As for writers, my editor and I have always kept up our writing skills and shared ideas about what it means to be a writer and write. We write about ebooks, publishing, everything. There is always something to talk about. So, I thought I'd post some of a letter I wrote today. It's mostly a progress report on what I'm doing, mixed with a little more of my Steve Jobs craze. The letter:
Donna,
Surfed a little here and there. But right now I'm slammed, busy. I'm trying to get everything wired between the map maker (which I think is done now), with the book designers who are going to finish it tomorrow, and with my copy editor who will also be proofing the PDFs before I send to the printer on Monday. Quite a thing to juggle, especially since everyone is freelance and working on other projects.

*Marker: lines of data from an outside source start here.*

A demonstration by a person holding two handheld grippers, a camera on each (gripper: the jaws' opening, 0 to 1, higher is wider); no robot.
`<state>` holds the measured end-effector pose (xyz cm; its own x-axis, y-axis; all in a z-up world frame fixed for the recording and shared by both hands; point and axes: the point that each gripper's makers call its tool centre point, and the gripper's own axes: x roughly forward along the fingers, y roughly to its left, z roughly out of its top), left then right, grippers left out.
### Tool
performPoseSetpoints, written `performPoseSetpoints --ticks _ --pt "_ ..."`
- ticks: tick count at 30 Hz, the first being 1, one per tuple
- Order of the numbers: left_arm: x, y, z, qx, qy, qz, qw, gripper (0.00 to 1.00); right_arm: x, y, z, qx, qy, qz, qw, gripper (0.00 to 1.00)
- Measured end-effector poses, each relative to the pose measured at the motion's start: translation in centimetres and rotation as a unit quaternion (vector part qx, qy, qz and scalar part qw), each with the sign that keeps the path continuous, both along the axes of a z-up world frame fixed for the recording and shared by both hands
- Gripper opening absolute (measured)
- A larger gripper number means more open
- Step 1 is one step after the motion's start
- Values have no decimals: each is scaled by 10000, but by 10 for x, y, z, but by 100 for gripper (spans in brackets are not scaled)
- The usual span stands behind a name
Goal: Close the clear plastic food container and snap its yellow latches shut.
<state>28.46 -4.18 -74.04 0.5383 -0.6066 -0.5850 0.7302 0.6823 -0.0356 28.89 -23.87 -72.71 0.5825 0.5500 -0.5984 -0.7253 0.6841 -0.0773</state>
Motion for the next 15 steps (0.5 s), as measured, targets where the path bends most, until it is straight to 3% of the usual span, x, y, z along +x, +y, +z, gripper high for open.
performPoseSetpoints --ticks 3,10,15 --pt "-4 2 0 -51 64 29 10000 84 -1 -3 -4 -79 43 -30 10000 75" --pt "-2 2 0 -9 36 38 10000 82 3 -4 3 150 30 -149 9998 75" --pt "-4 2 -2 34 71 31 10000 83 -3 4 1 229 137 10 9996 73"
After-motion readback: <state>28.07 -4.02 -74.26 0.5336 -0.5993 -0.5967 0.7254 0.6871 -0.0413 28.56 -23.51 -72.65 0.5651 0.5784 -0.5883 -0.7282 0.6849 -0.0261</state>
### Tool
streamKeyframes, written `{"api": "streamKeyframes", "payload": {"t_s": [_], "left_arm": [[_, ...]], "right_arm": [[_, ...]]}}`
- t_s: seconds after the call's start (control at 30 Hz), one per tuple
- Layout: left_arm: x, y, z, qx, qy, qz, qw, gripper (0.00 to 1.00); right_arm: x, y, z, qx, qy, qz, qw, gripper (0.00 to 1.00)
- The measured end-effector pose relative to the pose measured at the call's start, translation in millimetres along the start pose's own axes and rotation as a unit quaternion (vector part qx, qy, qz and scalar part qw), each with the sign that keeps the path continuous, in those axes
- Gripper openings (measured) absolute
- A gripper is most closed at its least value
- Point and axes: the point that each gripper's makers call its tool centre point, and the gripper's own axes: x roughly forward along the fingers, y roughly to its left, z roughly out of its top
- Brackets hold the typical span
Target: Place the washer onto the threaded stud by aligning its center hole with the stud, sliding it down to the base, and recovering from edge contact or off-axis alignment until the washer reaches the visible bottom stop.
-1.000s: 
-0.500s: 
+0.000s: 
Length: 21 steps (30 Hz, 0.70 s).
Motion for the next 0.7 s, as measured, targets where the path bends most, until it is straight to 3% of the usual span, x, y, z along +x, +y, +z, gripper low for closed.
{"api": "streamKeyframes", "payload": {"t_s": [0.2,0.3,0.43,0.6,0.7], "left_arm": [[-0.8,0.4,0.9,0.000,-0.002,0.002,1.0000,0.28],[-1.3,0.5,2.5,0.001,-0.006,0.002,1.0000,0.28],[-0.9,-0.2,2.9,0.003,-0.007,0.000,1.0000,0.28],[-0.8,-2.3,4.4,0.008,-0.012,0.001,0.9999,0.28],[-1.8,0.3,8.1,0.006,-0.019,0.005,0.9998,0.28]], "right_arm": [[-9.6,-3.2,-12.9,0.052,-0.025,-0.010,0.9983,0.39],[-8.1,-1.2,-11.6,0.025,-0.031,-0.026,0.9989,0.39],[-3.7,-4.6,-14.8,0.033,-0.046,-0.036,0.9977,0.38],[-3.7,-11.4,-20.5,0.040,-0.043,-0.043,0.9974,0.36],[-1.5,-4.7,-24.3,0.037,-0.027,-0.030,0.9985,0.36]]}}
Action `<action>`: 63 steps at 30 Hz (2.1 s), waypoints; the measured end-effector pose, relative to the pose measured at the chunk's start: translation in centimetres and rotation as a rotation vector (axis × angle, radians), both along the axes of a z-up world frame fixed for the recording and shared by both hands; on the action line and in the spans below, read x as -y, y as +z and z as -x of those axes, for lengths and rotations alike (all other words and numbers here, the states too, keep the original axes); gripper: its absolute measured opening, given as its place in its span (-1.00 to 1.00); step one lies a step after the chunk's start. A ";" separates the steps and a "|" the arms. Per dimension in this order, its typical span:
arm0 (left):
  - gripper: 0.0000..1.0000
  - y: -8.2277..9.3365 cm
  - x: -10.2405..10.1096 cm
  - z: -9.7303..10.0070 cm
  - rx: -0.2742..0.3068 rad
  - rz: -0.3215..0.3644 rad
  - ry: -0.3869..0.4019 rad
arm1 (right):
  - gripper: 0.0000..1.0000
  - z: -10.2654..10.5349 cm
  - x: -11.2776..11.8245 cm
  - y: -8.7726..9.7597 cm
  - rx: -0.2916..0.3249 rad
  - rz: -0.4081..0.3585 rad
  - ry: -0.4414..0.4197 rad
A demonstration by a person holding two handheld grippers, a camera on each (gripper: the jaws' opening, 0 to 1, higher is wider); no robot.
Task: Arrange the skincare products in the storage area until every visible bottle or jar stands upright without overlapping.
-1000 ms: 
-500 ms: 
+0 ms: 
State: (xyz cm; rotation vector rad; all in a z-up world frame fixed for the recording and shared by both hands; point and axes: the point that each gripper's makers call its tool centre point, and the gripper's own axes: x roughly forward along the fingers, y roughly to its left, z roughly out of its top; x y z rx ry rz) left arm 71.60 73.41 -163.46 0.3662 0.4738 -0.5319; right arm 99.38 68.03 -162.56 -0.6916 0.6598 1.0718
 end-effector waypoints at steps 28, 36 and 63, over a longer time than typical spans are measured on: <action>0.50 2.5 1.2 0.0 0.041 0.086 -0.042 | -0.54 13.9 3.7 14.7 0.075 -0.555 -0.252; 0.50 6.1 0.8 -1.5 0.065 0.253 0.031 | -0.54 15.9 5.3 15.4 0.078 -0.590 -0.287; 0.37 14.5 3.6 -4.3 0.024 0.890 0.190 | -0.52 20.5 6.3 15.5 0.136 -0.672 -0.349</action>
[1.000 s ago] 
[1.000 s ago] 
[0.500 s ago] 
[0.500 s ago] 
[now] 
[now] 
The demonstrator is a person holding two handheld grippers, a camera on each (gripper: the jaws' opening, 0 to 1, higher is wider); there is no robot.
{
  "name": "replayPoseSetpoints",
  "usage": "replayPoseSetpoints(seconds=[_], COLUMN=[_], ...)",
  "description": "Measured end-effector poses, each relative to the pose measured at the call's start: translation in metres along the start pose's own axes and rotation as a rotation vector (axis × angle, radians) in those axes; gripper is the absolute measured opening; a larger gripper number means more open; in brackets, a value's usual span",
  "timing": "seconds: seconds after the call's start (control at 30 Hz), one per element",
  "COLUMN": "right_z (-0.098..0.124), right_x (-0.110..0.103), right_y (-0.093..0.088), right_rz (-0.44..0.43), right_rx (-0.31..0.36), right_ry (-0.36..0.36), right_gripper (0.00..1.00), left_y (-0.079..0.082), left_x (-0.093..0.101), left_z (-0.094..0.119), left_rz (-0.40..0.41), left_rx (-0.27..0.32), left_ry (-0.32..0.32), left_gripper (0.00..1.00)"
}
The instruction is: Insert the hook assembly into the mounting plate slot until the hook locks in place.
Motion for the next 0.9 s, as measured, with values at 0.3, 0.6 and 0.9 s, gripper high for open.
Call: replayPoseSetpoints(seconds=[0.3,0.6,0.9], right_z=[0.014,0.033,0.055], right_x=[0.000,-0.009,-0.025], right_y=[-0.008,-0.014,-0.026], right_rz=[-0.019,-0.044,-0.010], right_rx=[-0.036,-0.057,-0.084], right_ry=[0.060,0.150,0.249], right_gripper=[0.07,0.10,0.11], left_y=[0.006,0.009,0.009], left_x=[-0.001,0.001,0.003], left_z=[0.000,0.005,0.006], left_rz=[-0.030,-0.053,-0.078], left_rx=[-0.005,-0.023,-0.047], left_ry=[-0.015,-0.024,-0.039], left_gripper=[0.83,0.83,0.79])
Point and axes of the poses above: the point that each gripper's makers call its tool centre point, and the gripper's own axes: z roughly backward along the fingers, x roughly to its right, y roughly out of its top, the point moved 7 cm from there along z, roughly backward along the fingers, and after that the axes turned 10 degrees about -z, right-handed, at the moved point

I'm also trying to pick the rainbow for the color . . . What color shall it be? And then there's that little strip of cloth that holds a book together at the very top of the binding, the headband. Its fun. I feel like I'm doing what Steve Jobs insisted on doing with the Mac: be in control of the whole experience so that the narrative can integrate into the production. Or as Steve Jobs did, the hardware into the software. I think you can guarantee an experience doing it this way. My pictures in the insert, my images on the end pages, my cover, copy, and foil stamps are all geared towards making a tight product that is for the consumer. The downside to all of this control (that you don't get when you sell a manuscript to a traditional publisher) is that I also have the power to profoundly fuck it up.
Sort of stormy here in SB.
Best,
The Colonel
PS - I think I'm going to post the first two paragraphs of this on my blog . . . cool?